* AIM OF THE EXERCISE
From the material below, please set down exactly the lines starting with the one with "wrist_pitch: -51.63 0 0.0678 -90" and going on through the one with "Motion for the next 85", without a single picture.
── DATA IN THIS EXERCISE
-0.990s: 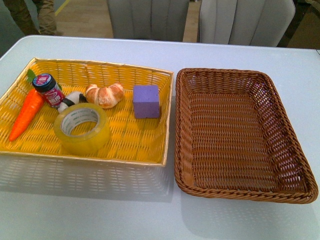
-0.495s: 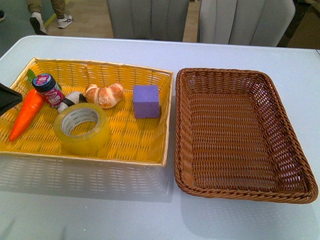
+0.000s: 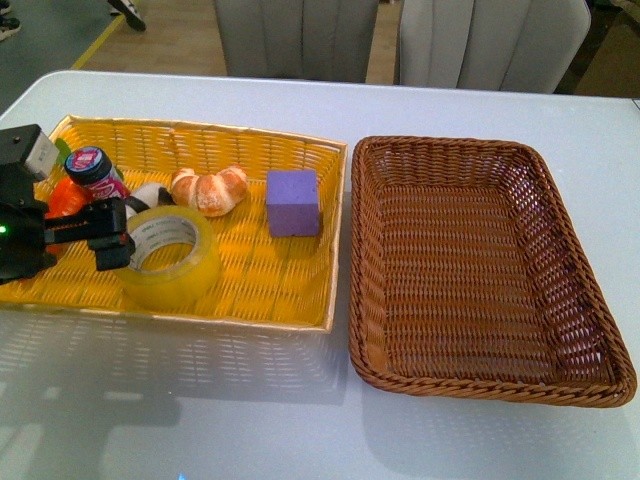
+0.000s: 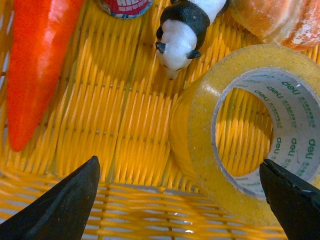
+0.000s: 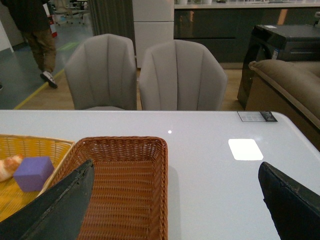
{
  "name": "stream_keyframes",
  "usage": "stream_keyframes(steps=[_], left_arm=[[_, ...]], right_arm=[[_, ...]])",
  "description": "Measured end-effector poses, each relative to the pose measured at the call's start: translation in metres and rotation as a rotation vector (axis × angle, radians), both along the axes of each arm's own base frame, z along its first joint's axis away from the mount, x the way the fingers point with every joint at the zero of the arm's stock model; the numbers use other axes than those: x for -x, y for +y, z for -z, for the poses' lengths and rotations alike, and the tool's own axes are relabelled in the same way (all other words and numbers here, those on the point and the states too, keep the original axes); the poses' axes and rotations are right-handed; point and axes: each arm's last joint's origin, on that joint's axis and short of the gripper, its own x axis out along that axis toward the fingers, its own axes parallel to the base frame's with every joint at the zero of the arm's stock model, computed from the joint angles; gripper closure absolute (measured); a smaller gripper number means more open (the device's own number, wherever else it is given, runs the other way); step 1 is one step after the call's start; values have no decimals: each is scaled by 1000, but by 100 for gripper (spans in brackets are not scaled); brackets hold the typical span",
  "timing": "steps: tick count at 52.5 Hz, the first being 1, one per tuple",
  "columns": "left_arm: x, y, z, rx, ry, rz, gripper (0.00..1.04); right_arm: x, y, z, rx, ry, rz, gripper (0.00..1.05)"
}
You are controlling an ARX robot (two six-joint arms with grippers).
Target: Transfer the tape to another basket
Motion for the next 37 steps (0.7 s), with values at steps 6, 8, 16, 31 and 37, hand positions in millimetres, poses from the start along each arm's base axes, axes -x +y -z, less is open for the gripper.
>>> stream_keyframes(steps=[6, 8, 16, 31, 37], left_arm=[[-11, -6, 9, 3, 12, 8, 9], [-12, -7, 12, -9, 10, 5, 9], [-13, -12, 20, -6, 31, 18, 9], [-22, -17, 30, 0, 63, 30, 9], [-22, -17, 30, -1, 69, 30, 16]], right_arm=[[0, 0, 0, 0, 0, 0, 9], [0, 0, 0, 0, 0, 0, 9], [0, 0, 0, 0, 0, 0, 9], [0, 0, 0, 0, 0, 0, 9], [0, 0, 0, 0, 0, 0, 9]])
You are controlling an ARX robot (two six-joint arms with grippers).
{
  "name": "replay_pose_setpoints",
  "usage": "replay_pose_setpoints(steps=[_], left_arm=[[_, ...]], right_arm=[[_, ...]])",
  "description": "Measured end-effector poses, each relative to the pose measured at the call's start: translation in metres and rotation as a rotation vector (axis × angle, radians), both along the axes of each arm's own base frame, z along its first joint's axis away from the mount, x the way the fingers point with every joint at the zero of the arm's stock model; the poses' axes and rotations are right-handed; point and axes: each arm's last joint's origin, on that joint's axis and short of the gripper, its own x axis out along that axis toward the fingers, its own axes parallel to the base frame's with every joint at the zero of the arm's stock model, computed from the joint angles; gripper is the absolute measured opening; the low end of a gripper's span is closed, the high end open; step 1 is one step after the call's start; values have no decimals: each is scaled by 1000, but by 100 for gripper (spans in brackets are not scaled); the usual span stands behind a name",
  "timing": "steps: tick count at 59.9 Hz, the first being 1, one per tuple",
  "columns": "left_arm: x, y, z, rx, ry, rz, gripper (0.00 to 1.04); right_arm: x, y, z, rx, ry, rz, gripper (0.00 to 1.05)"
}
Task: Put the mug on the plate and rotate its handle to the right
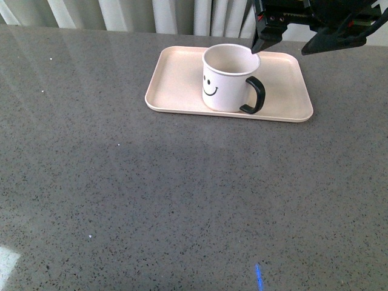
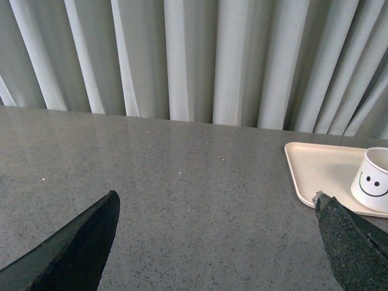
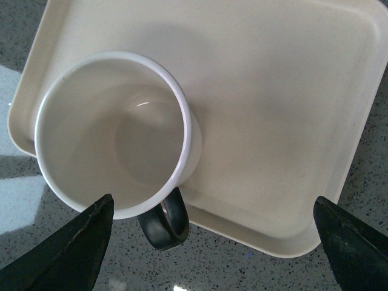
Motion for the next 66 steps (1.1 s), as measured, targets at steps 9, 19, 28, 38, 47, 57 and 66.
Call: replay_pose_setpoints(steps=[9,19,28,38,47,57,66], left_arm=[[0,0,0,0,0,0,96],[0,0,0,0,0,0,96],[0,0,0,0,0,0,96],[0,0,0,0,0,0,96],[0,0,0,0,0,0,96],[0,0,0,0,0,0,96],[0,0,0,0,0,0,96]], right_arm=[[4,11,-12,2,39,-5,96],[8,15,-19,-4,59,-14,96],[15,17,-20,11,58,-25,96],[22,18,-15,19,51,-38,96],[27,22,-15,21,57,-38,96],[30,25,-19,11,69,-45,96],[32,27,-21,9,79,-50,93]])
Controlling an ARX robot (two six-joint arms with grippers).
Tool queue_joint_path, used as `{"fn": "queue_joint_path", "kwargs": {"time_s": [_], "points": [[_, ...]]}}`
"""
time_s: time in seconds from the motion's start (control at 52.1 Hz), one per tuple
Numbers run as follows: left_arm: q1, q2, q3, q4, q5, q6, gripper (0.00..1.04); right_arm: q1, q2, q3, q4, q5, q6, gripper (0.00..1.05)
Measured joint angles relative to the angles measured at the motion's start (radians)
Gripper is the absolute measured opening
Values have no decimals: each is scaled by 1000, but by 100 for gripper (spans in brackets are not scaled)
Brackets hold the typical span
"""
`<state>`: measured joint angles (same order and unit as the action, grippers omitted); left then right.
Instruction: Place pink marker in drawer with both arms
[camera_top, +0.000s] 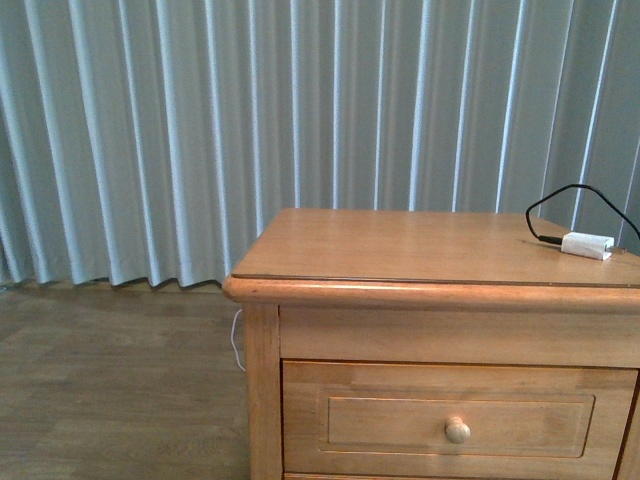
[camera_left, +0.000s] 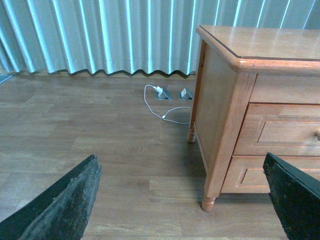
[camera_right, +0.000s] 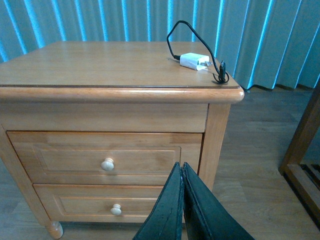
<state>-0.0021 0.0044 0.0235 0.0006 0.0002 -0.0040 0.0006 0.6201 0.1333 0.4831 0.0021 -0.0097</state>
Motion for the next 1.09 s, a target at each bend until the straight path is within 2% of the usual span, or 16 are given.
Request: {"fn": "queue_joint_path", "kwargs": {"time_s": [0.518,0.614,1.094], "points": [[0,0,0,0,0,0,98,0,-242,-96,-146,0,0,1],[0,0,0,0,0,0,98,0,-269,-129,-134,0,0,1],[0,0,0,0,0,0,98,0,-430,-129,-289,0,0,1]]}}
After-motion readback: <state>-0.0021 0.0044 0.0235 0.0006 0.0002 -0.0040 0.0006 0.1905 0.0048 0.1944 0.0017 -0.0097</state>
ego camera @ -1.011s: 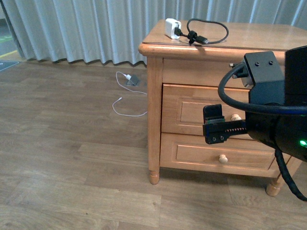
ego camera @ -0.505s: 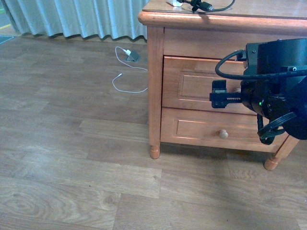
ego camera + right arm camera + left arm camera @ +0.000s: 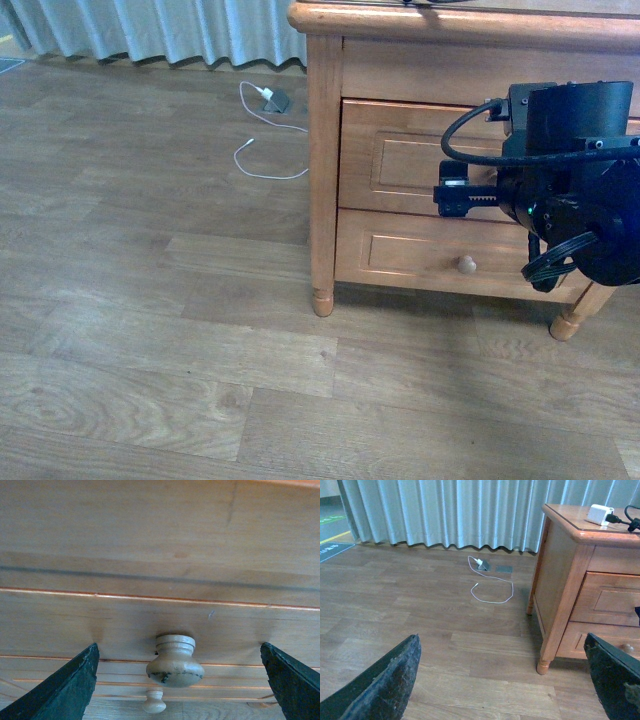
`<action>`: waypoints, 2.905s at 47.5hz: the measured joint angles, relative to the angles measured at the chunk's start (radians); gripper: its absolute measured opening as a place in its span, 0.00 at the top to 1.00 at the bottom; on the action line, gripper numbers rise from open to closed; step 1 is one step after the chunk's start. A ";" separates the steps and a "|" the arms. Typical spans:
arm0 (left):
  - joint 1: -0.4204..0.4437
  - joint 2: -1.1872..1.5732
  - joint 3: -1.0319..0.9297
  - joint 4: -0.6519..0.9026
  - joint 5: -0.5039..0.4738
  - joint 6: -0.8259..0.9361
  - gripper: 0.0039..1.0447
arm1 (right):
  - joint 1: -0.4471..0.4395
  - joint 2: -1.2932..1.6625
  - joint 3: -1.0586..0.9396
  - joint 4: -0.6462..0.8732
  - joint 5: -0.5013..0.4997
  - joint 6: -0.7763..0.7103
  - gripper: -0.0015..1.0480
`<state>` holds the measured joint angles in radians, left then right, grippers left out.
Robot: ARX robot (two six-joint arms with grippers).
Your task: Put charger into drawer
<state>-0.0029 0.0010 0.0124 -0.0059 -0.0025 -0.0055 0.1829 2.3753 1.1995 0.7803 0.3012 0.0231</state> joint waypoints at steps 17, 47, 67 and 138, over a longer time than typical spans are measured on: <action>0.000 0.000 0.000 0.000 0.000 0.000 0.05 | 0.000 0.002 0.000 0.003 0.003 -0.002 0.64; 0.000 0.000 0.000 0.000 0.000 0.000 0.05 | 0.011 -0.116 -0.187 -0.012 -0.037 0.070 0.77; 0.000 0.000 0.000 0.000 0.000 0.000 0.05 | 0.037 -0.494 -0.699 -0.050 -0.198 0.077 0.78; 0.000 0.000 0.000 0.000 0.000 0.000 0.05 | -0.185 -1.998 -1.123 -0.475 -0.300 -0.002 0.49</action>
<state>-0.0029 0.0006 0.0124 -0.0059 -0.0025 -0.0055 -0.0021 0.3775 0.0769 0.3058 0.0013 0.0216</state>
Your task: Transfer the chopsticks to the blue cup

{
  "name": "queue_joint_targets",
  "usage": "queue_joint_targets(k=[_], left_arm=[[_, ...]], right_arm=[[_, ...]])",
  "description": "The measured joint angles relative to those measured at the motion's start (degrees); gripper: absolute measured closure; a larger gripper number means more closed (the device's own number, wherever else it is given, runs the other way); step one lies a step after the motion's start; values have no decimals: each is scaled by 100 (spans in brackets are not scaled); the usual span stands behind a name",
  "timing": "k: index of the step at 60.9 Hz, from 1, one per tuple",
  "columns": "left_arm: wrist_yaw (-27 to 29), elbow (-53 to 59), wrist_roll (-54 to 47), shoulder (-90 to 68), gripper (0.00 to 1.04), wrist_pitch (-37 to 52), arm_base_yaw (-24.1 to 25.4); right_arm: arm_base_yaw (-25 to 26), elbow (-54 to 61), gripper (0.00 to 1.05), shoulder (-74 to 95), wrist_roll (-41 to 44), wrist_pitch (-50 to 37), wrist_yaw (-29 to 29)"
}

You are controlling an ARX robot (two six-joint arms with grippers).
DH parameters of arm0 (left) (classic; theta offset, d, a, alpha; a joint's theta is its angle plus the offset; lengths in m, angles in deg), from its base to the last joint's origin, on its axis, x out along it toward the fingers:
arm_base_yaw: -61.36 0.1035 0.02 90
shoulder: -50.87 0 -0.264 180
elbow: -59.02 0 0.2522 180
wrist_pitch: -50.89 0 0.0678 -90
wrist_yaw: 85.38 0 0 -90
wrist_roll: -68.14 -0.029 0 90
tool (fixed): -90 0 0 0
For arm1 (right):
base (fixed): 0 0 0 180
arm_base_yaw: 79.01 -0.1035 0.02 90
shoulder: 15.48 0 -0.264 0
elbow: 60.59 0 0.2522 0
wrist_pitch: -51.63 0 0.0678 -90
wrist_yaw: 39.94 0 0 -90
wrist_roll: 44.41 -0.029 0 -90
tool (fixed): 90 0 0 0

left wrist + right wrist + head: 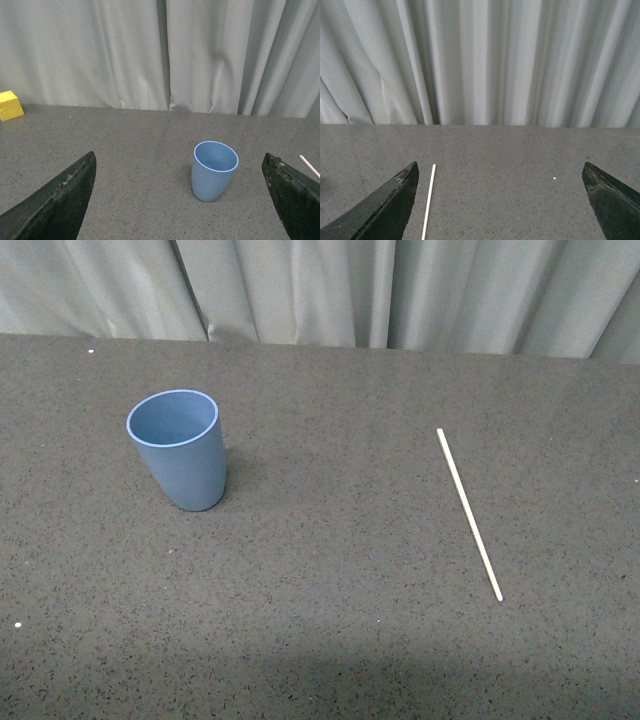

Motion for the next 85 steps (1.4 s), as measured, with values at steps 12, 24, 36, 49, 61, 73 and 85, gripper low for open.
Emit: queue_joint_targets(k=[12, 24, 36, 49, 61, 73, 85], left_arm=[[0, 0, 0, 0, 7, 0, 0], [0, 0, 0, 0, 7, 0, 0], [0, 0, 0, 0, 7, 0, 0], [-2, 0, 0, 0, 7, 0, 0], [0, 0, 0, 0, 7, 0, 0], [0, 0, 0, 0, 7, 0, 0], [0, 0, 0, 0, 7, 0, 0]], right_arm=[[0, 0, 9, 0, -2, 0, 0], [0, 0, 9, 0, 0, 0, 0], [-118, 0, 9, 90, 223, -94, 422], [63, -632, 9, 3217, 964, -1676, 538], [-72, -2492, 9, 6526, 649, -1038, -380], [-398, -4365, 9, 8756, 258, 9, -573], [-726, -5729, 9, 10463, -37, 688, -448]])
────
* TASK RESPONSE
wrist_pitch: -51.63 0 0.0678 -90
wrist_yaw: 39.94 0 0 -90
wrist_roll: 44.41 -0.029 0 -90
tool (fixed): 90 0 0 0

left wrist + right wrist + head: 

Motion for the next 85 steps (1.4 s), as measured, with values at steps 12, 24, 36, 49, 61, 73 and 85, gripper low for open.

The work is done, and the output is complete.